Graduate School of Arts & Sciences

Author's Department/Program

Anthropology

Advisor(s)

Fiona Marshall, David L. Browman, Wayne D. Fields, D. Tab Rasmussen, Bonnie W. Styles, Patty Jo Watson, Alison Wylie

Language

English (en)

Date of Award

5-15-2000

Degree Type

Restricted Access Dissertation

Degree Name

Doctor of Philosophy (PhD)

Abstract

This study contributes to current understanding regarding Mississippian political economy of the Cahokia chiefdom by integrating the study of food provisioning into the larger body of literature about socio-political mechanisms of control. I studied zooarchaeological materials from five areas of Cahokia and from five sites located in the surrounding American Bottom region of the central Mississippi river floodplain. I used two methods, deer body part distribution and taxonomic diversity, to identify provisioning strategies within and between sites.

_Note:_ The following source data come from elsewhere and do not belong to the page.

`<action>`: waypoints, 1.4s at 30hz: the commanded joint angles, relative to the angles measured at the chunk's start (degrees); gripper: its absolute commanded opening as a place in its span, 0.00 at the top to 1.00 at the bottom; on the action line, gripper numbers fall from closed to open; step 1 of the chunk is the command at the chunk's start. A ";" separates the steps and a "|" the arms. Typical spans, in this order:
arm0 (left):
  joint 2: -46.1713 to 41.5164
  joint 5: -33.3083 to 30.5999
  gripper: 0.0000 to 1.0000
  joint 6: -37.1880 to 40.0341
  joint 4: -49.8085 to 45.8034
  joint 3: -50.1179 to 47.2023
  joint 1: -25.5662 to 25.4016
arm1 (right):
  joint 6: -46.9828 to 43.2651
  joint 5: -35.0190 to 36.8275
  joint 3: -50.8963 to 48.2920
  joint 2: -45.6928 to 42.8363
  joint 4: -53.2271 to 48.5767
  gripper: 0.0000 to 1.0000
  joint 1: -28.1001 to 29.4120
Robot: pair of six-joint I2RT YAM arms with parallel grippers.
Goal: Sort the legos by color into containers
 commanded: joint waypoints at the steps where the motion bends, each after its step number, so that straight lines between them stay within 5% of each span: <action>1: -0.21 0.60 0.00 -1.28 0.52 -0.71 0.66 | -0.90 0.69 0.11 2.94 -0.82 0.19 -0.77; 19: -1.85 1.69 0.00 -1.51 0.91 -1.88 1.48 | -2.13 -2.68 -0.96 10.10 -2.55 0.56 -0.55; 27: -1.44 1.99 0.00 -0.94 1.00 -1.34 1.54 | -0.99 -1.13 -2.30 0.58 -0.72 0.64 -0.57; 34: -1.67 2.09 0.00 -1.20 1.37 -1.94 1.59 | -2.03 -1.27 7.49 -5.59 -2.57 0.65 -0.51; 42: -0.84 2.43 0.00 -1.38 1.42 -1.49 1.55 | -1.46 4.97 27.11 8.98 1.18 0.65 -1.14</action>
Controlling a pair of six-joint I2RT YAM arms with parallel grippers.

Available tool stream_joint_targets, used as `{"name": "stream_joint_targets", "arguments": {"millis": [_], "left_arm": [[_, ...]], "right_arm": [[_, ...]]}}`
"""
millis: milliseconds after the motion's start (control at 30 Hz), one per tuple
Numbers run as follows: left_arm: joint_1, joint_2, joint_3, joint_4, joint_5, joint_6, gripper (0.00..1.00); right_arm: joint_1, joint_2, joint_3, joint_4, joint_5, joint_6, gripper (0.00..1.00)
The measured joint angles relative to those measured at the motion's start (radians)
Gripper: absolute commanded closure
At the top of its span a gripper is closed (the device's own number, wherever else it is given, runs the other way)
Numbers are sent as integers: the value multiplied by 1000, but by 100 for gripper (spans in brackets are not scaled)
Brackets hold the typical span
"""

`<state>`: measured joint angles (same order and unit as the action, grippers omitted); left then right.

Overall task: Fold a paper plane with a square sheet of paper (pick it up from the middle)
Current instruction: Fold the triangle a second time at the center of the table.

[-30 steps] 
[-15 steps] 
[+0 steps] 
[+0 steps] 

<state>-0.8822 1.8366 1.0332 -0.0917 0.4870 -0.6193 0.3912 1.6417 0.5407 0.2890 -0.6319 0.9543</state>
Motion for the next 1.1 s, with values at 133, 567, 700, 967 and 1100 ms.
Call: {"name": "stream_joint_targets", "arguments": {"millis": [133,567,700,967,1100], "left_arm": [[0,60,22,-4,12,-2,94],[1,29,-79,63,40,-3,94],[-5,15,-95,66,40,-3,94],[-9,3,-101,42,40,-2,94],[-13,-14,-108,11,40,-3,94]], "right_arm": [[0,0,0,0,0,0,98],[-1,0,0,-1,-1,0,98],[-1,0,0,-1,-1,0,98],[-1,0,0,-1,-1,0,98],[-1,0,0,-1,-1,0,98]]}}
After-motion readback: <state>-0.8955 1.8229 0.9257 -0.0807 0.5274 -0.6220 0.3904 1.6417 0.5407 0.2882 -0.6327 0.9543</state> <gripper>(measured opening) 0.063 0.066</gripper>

In this study I found deer assemblages recovered from Cahokia are quite different from those at outlying American Bottom sites during the late Emergent Mississippian (A.D. 900-1050) and initial Mississippian, Lohmann phase (A.D. 1050-1100). Proportionately more deer remains and higher food utility elements are present at Cahokia. However, there is little zooarchaeological data that supports a tributary system of enforced appropriation from hinterland settlements by the elite. I propose, instead, based on evidence from the sub-Mound 51 assemblage at Cahokia, that deer hunting may have been ritually regulated by the higher ranked segment of Cahokia's population. I argue that leaders at Cahokia were not overtly exploitative or dominant. I suggest that they were in charge of certain ritual aspects of the society that included the provisioning of some food items, particularly deer, to ritual participants. I believe large public feasting events at Cahokia provided a mechanism for integration and coordination between the center and outlying communities. My model of food provisioning of the Cahokia site draws attention away from the extremes characterized in current debates about Cahokia's political economy to a more central position, and one more in line with the community-based manner in which many Native American societies function.